Mostly, what we're concentrating on at the moment is trying to earn some sort of living with the skills we have (producing, writing) in the areas of music we're familiar with (dance mostly - house, drum and bass, breakbeat, etc.).
Having said that, Jon, Nick and I are well aware that there may yet be something left in us working together as a band. As KTP or Kissing the Pink? I'm not sure - though Alan Edmunds is having a go at remixing 'In the Service of God', so who knows?!

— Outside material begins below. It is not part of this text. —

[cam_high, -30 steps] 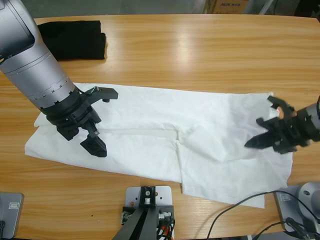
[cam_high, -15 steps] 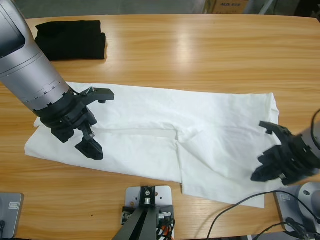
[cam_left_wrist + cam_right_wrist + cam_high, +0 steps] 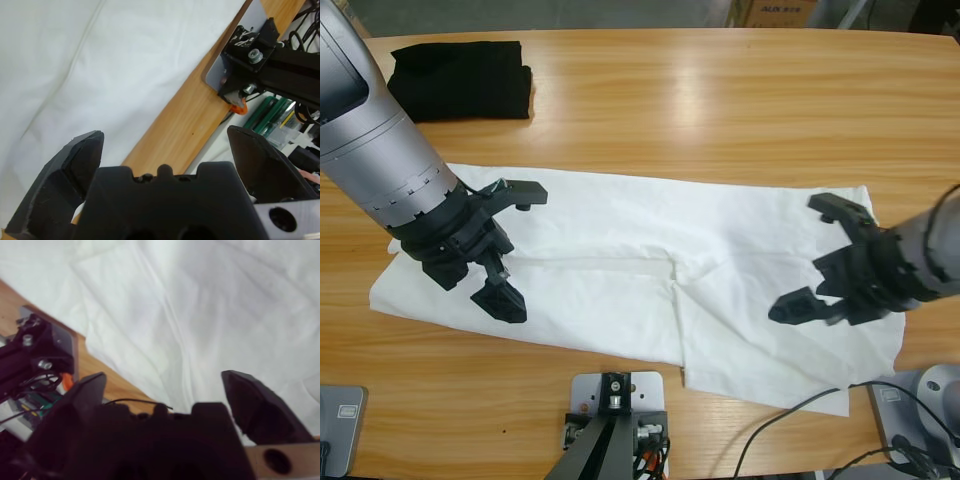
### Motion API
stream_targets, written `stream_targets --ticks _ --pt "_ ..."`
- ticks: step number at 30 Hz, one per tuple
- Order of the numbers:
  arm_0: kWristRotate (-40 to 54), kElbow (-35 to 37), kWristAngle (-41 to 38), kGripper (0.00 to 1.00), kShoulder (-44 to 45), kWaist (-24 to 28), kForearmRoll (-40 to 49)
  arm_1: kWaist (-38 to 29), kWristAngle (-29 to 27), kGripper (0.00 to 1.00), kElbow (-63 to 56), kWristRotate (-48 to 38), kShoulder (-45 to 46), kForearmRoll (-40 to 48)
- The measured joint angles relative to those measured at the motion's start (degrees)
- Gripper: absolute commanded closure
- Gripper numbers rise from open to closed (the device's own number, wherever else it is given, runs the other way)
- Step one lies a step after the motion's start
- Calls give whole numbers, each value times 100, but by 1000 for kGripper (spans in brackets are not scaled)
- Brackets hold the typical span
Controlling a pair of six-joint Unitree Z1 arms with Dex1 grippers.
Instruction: Fold clothes
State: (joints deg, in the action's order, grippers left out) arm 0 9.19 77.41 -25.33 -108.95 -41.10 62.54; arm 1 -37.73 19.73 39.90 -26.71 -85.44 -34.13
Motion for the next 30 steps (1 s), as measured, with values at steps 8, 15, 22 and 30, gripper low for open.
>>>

I SEE NICK FROM TIME TO TIME. HE'S A PROFFESSIONAL SONGWRITER, SIGNED TO MCA/UNIVERSAL MUSIC, I THINK. JOHN AND GEORGE ARE CURRENTLY DOING SOME PRODUCTIONS AND MAKING COOL DANCE TRACKS AS ONE-OFFS, AND DEVELOPING ONE OR TWO ACTS ALONG THE WAY. I AM CREATIVE MANAGER AT WINDSWEPT MUSIC PUBLISHING (YOU KNOW THE REST OF THAT STORY). STEVIE LIVES IN SPAIN WITH HIS GIRLFRIEND AND FAMILY & IS A COMPUTER WHIZ, I HEAR. JO, (SAX) WAS IN THE 'MARCHIONESSE' SINKING DISASTER ON THE THAMES, AND HAS NOT BEEN ABLE TO PLAY SAX SINCE, SAD STORY THAT. DON'T KNOW WHERE BARNEY (VIOLIN) IS NOW.
What have you done in your career since leaving KTP?

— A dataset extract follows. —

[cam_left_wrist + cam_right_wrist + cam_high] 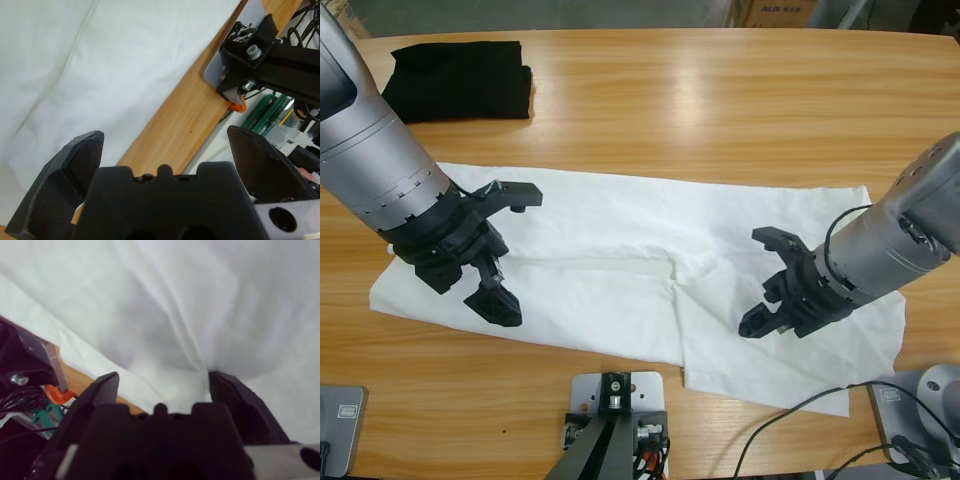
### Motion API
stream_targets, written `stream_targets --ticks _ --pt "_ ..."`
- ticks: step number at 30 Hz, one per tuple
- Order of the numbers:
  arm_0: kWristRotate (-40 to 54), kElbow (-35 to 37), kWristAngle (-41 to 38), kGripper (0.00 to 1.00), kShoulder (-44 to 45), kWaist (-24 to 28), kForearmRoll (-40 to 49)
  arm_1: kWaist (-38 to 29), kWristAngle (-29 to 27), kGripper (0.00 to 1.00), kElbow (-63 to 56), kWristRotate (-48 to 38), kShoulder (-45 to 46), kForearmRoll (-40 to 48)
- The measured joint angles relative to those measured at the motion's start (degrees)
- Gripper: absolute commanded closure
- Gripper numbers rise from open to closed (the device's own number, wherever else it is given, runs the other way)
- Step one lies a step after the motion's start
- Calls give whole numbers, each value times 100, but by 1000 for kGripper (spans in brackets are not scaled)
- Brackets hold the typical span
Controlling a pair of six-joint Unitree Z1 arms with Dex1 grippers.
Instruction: Fold clothes
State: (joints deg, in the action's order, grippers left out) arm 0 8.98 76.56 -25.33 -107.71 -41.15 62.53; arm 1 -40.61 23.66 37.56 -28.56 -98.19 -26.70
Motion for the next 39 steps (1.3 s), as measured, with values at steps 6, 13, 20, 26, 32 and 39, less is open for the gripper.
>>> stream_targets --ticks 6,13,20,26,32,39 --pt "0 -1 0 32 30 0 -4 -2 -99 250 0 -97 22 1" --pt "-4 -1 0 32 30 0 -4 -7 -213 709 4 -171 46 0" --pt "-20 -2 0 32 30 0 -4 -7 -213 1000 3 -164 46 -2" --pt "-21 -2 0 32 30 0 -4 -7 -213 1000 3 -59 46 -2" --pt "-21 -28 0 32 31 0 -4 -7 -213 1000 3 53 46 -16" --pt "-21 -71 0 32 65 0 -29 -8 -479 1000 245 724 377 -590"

Since leaving the band in Feb/March '89 I started to work for ZTT records & their publishing wing Perfect Songs as an A&R manager. I was lucky enough to be the person who 'discovered' Seal. Worked on his first L.P. as A&R with Trevor Horn producing, which was an amazing experience. I also 'discovered' Gabrielle & Mark Morrison, who we eventually signed both to the publishing company. I also discovered & developed the first incarnation of All Saints, but we had no luck with them & they were dropped after two years. They used some of the tracks for their first L.P. & I still work with Shaznay from time to time.
I left ZTT in '97 & went to Columbia Records( Sony UK) as A&R manager
working under a guy called Dave Balfe, who was the guy behind the Food record
label & signed BLUR to it. Great man actually. Worked on Roachford/Hepburn/Matthew
Marsden/Prefab Sprout (a bit ) & an artist called Steve Balsamo who's record
is finally due for release next year after 4 years of blood & music. Jon
& Nick & George did some work on it when we were trying to find a (???).
All mainly U.K. successes & not much in U.S. so you'll probably not know
Left Sony in July 2000 ( I'd had enough as my seniors had passed on Craig David twice! who I had & demo'd & was on very early) & went up to Manchester for a change of scene & life, to lecture at the University in Music & New Media Management, but after a year missed the industry so much I accepted an offer to come & work here at Windswept Music Publishing as creative manager this August. New in the job, but doing what I do best. We have Craig David so what goes around comes around I guess!
So that's a bit of info on my post KTP life for you.